Maria parte “apressadamente” para a região montanhosa. O termo grego meta spoudēs indica zelo, ardor, entusiasmo movido pelo Espírito (cf. Rm 12,11). Sua pressa contrasta com a lentidão de Zacarias, que duvidou (Lc 1,18-20) e foi silenciado. Enquanto o sacerdote fica mudo no Templo, a jovem leiga canta no espaço doméstico. A revelação se desloca do centro para as periferias, do culto oficial para as relações humanas, da boca dos sacerdotes para a voz das mulheres. A antropologia do texto mostra como Deus rompe com a lógica das estruturas religiosas de poder, elegendo a margem como lugar da salvação.

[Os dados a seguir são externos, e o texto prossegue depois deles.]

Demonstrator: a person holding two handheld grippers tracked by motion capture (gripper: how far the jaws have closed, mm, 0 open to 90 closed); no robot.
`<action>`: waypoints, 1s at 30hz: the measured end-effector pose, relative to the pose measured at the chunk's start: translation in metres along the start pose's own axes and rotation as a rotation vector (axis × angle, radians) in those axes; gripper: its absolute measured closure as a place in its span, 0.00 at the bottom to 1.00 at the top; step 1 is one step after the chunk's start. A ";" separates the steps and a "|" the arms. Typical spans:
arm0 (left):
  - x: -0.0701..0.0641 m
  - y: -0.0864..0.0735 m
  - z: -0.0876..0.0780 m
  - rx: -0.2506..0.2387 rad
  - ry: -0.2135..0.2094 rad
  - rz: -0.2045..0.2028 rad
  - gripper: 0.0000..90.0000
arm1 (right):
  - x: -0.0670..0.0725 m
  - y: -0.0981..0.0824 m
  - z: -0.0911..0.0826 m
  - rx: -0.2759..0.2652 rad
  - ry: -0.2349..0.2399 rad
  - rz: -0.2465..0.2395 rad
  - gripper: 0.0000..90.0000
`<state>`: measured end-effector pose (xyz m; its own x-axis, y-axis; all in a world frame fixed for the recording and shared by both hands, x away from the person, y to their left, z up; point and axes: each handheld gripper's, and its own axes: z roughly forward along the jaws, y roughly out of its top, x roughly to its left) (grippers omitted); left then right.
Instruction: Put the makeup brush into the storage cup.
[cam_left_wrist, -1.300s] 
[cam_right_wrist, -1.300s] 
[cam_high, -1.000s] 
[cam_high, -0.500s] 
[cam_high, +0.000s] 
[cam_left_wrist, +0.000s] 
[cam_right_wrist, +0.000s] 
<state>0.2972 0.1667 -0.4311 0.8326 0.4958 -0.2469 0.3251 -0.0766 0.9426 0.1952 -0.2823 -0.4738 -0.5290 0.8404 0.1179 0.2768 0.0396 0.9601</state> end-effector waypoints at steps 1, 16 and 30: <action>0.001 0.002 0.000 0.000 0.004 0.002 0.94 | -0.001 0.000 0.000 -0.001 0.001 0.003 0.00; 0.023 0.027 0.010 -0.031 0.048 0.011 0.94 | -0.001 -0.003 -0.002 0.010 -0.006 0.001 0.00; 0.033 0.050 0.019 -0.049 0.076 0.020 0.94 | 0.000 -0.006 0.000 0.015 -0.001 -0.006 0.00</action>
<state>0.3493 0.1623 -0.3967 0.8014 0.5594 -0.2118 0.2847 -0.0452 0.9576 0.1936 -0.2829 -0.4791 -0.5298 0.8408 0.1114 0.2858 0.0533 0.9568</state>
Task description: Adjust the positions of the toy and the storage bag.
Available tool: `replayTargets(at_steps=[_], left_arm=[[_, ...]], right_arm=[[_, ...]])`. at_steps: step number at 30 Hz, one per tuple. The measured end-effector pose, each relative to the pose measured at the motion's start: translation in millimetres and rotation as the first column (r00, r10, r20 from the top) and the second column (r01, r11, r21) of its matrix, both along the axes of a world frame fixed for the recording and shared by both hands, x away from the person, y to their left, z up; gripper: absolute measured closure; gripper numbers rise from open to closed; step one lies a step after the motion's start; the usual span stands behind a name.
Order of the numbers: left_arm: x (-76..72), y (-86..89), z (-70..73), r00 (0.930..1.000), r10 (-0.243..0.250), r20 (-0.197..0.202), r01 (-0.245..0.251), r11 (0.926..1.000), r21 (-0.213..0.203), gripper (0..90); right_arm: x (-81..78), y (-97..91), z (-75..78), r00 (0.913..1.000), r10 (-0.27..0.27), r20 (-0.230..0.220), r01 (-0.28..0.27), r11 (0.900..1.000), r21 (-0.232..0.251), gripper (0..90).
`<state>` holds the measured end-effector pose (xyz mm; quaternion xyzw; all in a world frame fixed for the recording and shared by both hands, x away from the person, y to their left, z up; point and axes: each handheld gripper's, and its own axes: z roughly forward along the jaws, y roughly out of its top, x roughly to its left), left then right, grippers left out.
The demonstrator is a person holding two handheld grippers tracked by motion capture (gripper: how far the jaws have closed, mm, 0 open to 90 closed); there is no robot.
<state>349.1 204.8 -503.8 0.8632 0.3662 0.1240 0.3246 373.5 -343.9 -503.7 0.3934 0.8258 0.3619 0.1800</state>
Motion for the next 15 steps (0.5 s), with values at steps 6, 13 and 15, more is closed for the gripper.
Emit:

A simbologia da montanha ressoa em toda a Escritura: é lugar da Aliança (Ex 19,3), do refúgio do Altíssimo (Sl 121,1-2), do retiro de oração de Jesus (Lc 6,12). Mas, paradoxalmente, em Lucas não é o povo que sobe em busca de Deus: é Deus que desce, carregado no ventre de Maria, como outrora a Arca da Aliança subiu às colinas de Judá (2Sm 6,14-15). A patrística viu aqui uma chave preciosa: “Maria é a Arca verdadeira, em cujo seio habita o Santo dos Santos” (Santo Ambrósio, Expos. in Lucam II,19). Como Davi dançava diante da Arca, João salta de alegria no ventre de Isabel. O Espírito irrompe na casa, transformando a visita em liturgia doméstica: saudação, bênção, profecia e cântico.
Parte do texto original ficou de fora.